ABSTRACT

Whereas Jo Baer’s paintings of the sixties have most frequently been discussed in relation to her interest in optical science, this chapter takes as its point of departure Baer’s reading of Samuel Beckett’s novel, The Unnamable, which she has credited with their inspiration. Like Beckett’s novel, which thematizes a post-Cartesian model of destabilized subjectivity, Baer’s paintings create an elusive aesthetic encounter that denies the apperceptive self its moorings. The chapter discusses her paintings vis-à-vis the two painterly conventions with which they seemingly conform, the Albertian window and the modernist deductive structure, both of which are predicated on a metaphysic of viewer self-presence that Baer’s work subverts.

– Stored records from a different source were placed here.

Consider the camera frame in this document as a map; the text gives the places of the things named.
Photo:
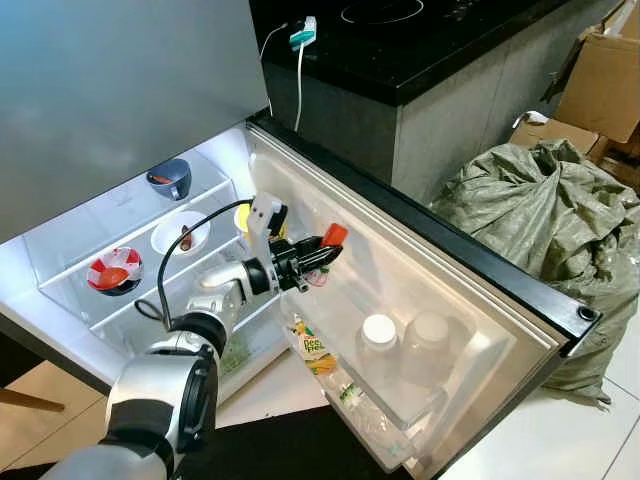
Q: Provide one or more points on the spice bottle with orange cap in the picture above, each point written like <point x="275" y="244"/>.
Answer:
<point x="336" y="235"/>

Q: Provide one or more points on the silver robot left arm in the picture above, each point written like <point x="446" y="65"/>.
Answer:
<point x="165" y="400"/>

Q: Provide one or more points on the grey fridge door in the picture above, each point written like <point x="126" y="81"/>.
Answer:
<point x="470" y="290"/>

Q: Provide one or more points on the yellow instant noodle cup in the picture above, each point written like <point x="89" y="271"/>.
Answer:
<point x="241" y="222"/>

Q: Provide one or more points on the yellow green juice carton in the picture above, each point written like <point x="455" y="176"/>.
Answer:
<point x="312" y="348"/>

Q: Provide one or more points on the white-capped jar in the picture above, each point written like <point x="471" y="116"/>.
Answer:
<point x="379" y="335"/>

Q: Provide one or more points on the clear crisper drawer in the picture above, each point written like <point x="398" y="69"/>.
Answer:
<point x="240" y="350"/>

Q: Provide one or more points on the brown food piece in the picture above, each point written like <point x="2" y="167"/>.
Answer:
<point x="186" y="238"/>

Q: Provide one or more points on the small white bowl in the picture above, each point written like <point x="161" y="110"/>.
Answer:
<point x="168" y="238"/>

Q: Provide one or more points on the translucent plastic jar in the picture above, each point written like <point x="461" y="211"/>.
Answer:
<point x="432" y="340"/>

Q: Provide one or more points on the clear bottle with green label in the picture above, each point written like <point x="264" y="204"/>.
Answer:
<point x="355" y="398"/>

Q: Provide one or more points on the red and white bowl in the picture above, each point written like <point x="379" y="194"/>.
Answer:
<point x="114" y="272"/>

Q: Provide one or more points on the teal and white charger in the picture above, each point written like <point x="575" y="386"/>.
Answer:
<point x="303" y="33"/>

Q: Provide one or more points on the green woven sack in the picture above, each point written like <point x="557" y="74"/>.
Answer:
<point x="545" y="260"/>

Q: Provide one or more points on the grey freezer door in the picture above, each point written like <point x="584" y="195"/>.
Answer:
<point x="120" y="100"/>

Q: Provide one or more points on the flat cardboard box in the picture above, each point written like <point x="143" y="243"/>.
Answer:
<point x="550" y="135"/>

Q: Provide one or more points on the tall cardboard box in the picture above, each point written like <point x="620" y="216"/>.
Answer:
<point x="605" y="85"/>

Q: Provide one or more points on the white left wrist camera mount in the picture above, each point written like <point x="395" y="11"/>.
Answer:
<point x="263" y="222"/>

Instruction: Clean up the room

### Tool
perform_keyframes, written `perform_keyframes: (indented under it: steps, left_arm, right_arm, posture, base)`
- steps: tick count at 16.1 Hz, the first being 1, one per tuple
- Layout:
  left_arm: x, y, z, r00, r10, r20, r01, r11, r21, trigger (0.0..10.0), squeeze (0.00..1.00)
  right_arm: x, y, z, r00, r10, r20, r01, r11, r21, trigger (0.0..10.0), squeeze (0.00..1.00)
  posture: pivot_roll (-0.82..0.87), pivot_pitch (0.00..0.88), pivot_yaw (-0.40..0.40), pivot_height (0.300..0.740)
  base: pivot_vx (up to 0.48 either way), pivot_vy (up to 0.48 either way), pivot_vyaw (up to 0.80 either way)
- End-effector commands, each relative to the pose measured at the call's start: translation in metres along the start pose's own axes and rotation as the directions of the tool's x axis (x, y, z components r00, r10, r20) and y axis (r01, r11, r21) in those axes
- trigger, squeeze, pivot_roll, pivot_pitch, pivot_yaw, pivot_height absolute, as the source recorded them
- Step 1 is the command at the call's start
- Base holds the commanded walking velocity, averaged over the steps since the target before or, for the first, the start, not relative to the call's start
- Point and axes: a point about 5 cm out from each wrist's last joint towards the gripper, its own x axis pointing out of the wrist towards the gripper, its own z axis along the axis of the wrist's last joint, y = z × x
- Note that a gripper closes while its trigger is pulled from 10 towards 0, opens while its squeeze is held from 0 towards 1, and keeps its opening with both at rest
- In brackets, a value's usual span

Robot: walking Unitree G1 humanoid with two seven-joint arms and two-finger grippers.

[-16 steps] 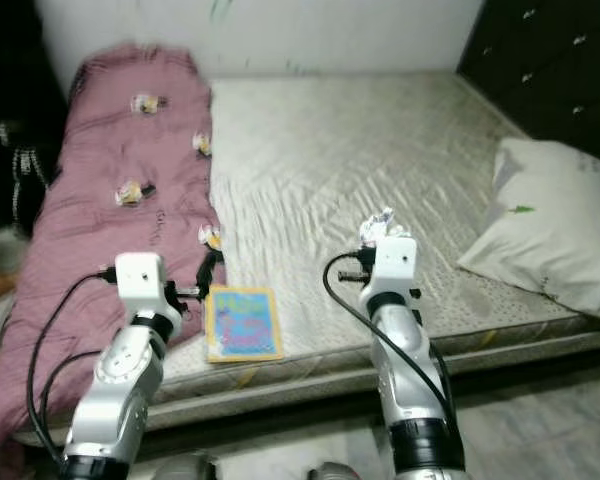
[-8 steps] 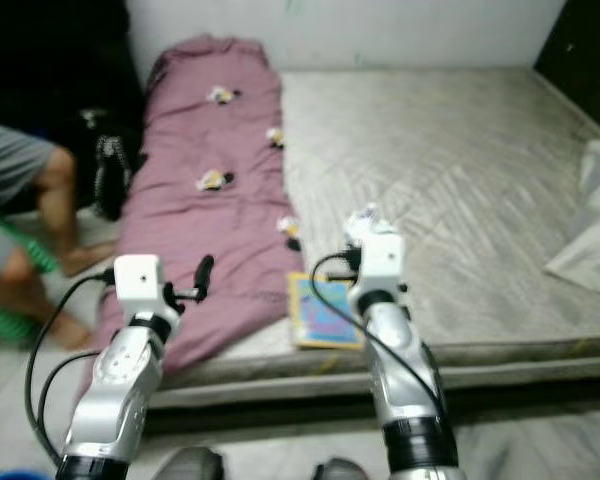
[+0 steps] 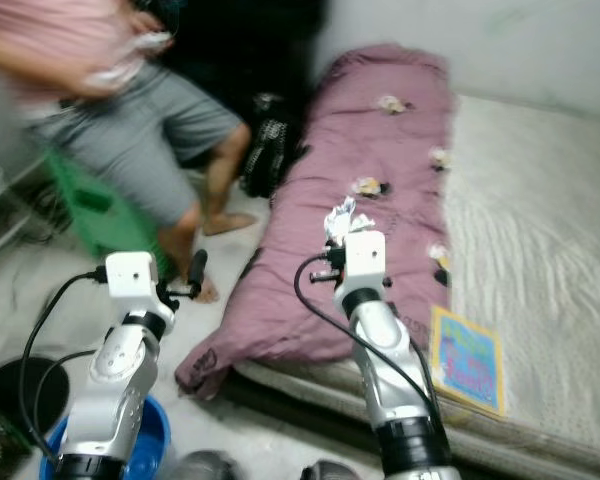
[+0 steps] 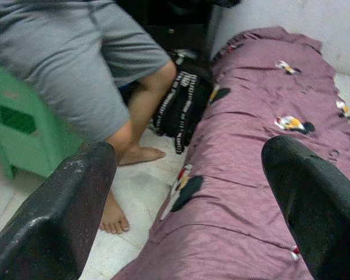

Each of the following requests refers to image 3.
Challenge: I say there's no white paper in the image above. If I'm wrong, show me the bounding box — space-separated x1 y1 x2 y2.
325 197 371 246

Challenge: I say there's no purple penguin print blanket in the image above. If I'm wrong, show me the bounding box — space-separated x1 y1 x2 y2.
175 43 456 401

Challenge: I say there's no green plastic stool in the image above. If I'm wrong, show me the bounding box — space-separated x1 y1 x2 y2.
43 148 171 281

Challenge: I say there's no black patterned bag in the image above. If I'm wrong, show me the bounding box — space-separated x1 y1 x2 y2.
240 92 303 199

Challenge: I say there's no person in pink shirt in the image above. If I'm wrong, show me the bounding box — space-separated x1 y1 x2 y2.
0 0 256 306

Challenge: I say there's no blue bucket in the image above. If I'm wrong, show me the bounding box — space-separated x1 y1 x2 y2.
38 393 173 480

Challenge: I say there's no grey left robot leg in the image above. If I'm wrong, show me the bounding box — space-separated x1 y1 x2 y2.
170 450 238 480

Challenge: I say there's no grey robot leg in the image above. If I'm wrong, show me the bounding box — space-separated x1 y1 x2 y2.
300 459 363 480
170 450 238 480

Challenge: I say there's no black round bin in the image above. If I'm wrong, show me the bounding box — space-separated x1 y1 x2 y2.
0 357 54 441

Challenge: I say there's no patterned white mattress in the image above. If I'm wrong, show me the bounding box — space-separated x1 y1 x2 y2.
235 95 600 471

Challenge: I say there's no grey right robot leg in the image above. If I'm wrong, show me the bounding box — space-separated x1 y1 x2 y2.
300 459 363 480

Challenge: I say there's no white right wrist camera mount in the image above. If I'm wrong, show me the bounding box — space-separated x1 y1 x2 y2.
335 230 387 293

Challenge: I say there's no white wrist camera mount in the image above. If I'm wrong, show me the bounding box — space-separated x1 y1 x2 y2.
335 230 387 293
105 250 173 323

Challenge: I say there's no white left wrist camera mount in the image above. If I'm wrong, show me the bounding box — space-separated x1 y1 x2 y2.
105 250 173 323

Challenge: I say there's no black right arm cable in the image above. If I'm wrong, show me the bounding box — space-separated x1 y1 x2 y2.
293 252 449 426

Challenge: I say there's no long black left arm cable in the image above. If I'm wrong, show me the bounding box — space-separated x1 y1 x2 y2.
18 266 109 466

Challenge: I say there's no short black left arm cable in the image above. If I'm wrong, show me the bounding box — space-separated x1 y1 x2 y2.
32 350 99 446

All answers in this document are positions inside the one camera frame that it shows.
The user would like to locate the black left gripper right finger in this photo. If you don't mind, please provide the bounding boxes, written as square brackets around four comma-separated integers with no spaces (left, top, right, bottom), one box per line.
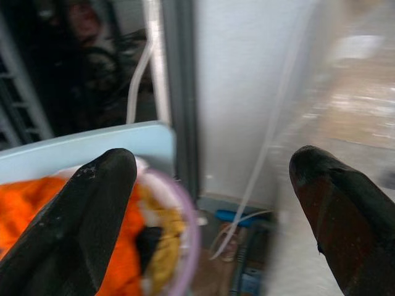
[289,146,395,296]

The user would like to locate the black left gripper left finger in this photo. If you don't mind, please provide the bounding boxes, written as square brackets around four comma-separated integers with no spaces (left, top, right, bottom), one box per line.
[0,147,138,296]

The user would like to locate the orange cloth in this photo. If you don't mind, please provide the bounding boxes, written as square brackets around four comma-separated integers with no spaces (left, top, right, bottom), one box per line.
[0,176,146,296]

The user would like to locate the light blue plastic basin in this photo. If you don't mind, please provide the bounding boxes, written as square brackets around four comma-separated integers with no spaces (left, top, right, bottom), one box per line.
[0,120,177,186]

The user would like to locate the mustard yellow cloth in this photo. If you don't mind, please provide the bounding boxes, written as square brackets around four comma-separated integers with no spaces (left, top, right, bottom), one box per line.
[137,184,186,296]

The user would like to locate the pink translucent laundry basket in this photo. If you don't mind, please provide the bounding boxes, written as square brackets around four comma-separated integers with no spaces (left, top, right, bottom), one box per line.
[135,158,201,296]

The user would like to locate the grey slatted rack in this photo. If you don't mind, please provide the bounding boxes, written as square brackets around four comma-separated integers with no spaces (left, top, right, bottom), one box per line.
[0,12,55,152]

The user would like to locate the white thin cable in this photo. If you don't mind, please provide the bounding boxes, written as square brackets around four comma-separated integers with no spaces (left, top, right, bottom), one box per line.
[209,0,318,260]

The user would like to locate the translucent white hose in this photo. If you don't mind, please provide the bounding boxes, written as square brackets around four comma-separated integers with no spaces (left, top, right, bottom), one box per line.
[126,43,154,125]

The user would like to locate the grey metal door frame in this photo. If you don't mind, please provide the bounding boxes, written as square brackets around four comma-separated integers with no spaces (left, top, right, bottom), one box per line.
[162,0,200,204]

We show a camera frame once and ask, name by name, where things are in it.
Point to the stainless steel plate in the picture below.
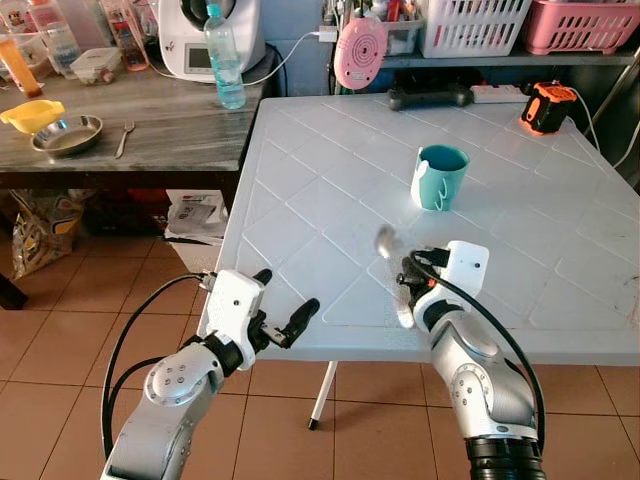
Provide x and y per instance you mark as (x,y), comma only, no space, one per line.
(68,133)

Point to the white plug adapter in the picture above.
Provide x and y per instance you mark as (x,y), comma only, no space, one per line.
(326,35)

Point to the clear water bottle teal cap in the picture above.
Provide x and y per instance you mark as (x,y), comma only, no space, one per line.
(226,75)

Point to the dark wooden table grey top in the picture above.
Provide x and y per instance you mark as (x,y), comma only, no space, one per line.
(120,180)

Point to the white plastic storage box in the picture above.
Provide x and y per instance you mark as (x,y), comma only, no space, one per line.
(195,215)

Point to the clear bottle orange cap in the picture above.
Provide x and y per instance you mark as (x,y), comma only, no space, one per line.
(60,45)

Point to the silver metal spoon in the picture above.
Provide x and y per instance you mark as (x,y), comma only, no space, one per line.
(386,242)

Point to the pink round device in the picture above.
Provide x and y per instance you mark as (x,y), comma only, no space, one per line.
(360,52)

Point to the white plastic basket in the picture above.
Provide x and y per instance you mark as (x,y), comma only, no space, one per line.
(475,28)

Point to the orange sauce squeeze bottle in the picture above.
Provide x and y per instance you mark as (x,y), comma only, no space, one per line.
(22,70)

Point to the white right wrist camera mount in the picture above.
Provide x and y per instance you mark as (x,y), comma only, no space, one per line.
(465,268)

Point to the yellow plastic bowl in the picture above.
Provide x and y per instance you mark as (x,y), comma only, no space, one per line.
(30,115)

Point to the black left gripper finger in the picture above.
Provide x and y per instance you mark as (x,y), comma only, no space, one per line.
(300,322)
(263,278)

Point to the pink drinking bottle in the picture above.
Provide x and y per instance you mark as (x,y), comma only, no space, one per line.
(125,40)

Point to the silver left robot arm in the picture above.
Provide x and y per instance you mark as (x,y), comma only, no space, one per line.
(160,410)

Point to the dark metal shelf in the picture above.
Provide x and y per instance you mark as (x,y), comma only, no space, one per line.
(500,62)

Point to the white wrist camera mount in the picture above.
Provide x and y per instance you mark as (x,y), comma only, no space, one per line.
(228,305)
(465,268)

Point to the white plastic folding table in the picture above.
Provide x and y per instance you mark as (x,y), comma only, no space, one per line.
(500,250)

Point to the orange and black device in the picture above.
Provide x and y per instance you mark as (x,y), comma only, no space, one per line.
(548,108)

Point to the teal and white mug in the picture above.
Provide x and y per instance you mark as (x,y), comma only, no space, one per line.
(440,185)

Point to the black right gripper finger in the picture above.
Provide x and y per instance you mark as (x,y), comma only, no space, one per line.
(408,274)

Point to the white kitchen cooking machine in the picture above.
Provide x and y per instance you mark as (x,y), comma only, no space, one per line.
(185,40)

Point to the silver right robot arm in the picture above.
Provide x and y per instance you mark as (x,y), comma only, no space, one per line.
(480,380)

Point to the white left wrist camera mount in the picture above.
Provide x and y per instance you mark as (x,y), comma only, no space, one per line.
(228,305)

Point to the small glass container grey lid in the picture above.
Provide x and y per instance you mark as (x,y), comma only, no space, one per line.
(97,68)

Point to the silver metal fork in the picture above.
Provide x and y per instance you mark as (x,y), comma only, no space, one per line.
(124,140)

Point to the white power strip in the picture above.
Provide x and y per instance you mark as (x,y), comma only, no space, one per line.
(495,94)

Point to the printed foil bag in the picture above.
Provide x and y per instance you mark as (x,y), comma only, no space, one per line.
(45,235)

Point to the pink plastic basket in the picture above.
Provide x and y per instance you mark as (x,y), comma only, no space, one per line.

The chapter then considers the gender implications of her refusal of the modernist paradigm. Whereas champions of modernist painting coded its optical address as masculine through a rhetoric of heroic genius and control, Baer’s enigmatic color frustrated the modernist hegemony by asserting an embodied aesthetic experience that resisted facile gender coding. The chapter concludes with a close reading of Baer’s 1967 Artforum letter to the editor, which stands as the most comprehensive rebuttal to the period’s “death of painting” critiques by one of its painters. The letter effectively severed her ties with Minimalist artists, with whom she had previously felt a strong sense of kinship, foreshadowing her disavowal of her own Minimalist idiom and abandonment of the New York art world in 1975.